Saturday, November 5, 2016

Great Expectations and Lillo

In chapter 15 of Great Expectations by Charles Dickens, young Pip finds himself being "read at" by Mr. Wopsle at Uncle Pumblechook's house.

Mr. Wopsle reads from "the affecting tragedy of George Barnwell, in which he had that moment invested sixpence." This is George Lillo's play The London Merchant, a bourgeois tragedy based on an old ballad of an apprentice gone wrong.

At first Pip is reacting to the story as if Wopsle himself is the play's unfortunate protagonist:

As I never assisted at any other representation of George Barnwell, I don't know how long it may usually take; but I know very well that it took until half-past nine o'clock that night, and that when Mr Wopsle got into Newgate, I thought he never would go to the scaffold, he became so much slower than at any former period of his disgraceful career. I thought it a little too much that he should complain of being cut short in his flower after all, as if he had not been running to seed, leaf after leaf, ever since his course began.

What is interesting, though, is that under the gaze of Wopsle and Pumblechook, Pip, who has recently been made an apprentice to Joe Gargery, begins to associate himself with the apprentice in the story. Dickens continues:

What stung me, was the identification of the whole affair with my unoffending self.
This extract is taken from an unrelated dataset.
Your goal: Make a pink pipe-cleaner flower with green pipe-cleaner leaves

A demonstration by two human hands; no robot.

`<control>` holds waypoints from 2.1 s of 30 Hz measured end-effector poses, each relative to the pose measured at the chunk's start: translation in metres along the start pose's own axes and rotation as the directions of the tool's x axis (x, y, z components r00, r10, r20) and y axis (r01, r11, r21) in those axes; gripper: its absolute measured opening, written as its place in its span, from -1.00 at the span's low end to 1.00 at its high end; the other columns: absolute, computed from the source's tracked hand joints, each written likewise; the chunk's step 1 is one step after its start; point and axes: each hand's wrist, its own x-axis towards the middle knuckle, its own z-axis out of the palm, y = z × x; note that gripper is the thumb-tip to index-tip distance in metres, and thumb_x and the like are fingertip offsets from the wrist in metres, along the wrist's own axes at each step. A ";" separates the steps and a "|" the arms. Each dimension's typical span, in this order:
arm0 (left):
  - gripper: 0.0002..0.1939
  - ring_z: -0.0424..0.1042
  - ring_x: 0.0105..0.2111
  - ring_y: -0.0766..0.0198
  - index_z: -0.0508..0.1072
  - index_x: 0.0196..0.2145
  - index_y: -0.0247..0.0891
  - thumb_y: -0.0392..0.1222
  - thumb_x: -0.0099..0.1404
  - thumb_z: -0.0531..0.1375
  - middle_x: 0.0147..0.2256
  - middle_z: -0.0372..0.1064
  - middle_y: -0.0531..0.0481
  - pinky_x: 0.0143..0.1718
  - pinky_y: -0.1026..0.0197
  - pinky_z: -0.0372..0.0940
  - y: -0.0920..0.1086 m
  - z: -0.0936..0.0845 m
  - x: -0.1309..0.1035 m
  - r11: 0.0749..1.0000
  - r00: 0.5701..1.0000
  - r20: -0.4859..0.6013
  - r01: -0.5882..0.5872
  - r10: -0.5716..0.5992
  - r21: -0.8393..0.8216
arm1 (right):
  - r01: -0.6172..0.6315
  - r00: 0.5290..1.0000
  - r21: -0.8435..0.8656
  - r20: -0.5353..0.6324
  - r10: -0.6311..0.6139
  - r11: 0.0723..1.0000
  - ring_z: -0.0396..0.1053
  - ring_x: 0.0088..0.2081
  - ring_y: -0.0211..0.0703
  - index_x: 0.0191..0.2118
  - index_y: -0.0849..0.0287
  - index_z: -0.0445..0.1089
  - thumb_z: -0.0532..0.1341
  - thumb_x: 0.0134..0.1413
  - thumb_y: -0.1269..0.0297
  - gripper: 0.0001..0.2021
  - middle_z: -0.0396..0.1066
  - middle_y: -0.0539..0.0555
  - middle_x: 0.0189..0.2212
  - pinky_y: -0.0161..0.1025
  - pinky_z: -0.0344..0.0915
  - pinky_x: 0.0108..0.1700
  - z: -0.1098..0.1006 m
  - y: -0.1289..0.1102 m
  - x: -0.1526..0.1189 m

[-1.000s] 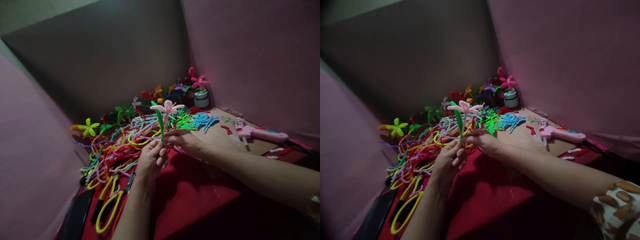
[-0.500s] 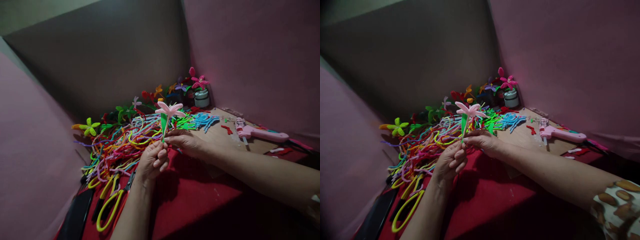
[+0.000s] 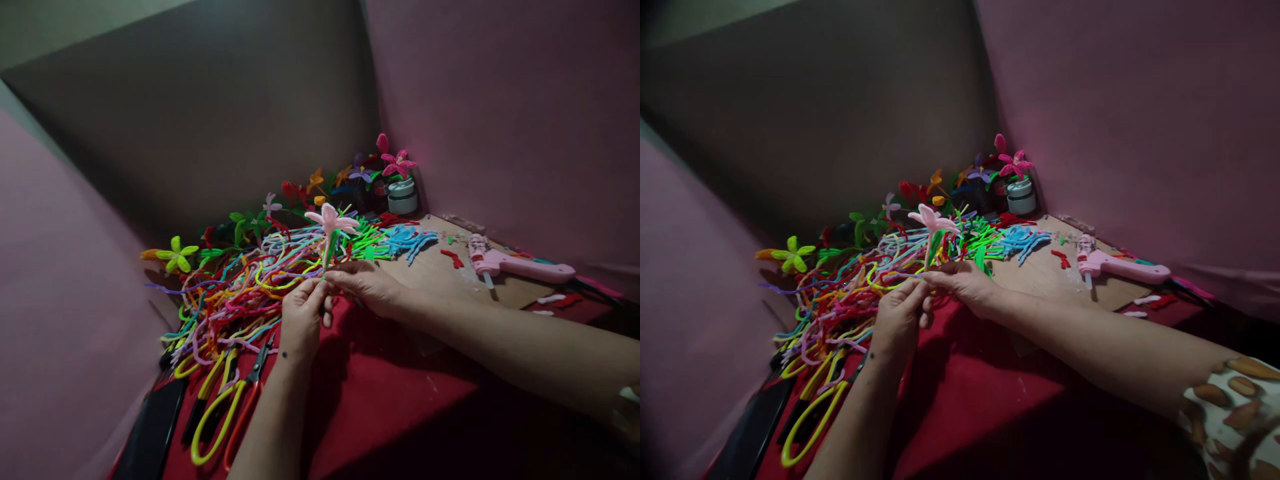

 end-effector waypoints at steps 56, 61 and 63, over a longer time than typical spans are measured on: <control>-0.79 -0.01 -0.81 0.57 0.28 -0.52 -0.33 -0.14 0.14 0.16 -0.71 0.14 0.18 -0.75 0.43 -0.05 0.002 -0.004 0.002 0.935 0.975 0.151 0.202 -0.164 -0.290 | -0.133 0.988 -0.057 -0.091 0.127 0.989 0.23 -0.60 -0.37 -0.48 0.36 0.40 0.29 -0.24 0.39 -0.87 0.34 0.02 -0.61 -0.36 0.10 -0.52 0.000 -0.020 -0.003; -0.73 0.03 -0.82 0.56 0.28 -0.56 -0.34 -0.08 0.11 0.18 -0.71 0.15 0.16 -0.78 0.42 -0.09 0.000 -0.006 0.003 0.981 0.988 0.097 0.130 -0.117 -0.142 | -0.130 0.990 0.018 0.058 0.129 0.991 0.22 -0.57 -0.37 -0.45 0.35 0.41 0.30 -0.27 0.38 -0.84 0.35 0.03 -0.58 -0.36 0.12 -0.50 -0.008 -0.010 0.000; -0.74 0.05 -0.82 0.55 0.32 -0.54 -0.35 -0.08 0.10 0.18 -0.72 0.15 0.16 -0.79 0.42 -0.10 -0.001 -0.007 0.003 0.988 0.992 0.069 0.116 -0.109 -0.102 | -0.131 0.991 0.088 0.037 0.128 0.988 0.23 -0.57 -0.37 -0.46 0.34 0.40 0.31 -0.26 0.36 -0.84 0.36 0.04 -0.56 -0.36 0.13 -0.50 -0.009 -0.005 0.002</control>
When Barnwell began to go wrong, I declare that I felt positively apologetic, Pumblechook's indignant stare so taxed me with it. Wopsle, too, took pains to present me in the worst light. At once ferocious and maudlin, I was made to murder my uncle with no extenuating circumstances whatever; Millwood put me down in argument, on every occasion; it became sheer monomania in my master's daughter to care a button for me; and all I can say for my gasping and procrastinating conduct on the fatal morning, is, that it was worthy of the general feebleness of my character. Even after I was happily hanged and Wopsle had closed the book, Pumblechook sat staring at me, and shaking his head, and saying, 'Take warning, boy, take warning!' as if it were a well-known fact that I contemplated murdering a near relation, provided I could only induce one to have the weakness to become my benefactor.

Indeed, the play has Barnwell murder his own uncle, who is saintly enough to forgive him for the crime. Here's how the murder goes down in the play:

                                                         Uncle.
Oh! I am slain! All gracious Heaven regard the Prayer of thy dying Servant. Bless, with thy choicest Blessings, my dearest Nephew; forgive my Murderer, and take my fleeting Soul to endless Mercy.

[Barnwell throws off his Mask, runs to him, and, kneeling by him, raises and chafes him.

                                                         Barn.
Expiring Saint! Oh, murder'd, martyr'd Uncle! Lift up your dying Eyes, and view your Nephew in your Murderer.—O do not look so tenderly upon me.—Let Indignation lighten from your Eyes, and blast me e're you die.—By Heaven, he weeps in Pity of my Woes.—Tears,—Tears, for Blood.—The Murder'd, in the Agonies of Death, weeps for his Murderer.—O, speak your pious Purpose,—pronounce my Pardon then,—and take me with you.—He wou'd, but cannot.—O why, with such fond Affection do you press my murdering Hand!—What! will you kiss me!

[Kisses him.

                                                         Uncle.
[Groans and dies.

This seems a bit much for audiences today, buy Lillo's 1731 play was still popular well into the Victorian era. On Easter and Christmas holidays, apprentices were often treated to performances of the drama. As Barnwell goes off to the gallows, he entreats (in verse) the audience to heed his tale:

                              If any youth, like you, in future times
                              Shall mourn my fate, though he abhors my crimes,
                              Or tender maid, like you, my tale shall hear
                              And to my sorrows give a pitying tear,
                              To each such melting eye and throbbing heart,
                              Would gracious Heaven this benefit impart:
                              Never to know my guilt, nor feel my pain.
                              Then must you own you ought not to complain,
                              Since you nor weep, nor shall I die in vain.

The sad tale of George Barnwell takes on extra resonance at the end of the chapter, when Pip's sister is found scarcely alive, "knocked down by a tremendous blow on the back of the head, dealt by some unknown hand."

Poor Pip is not responsible, of course, but the evening's entertainment makes him feel guilty, nonetheless.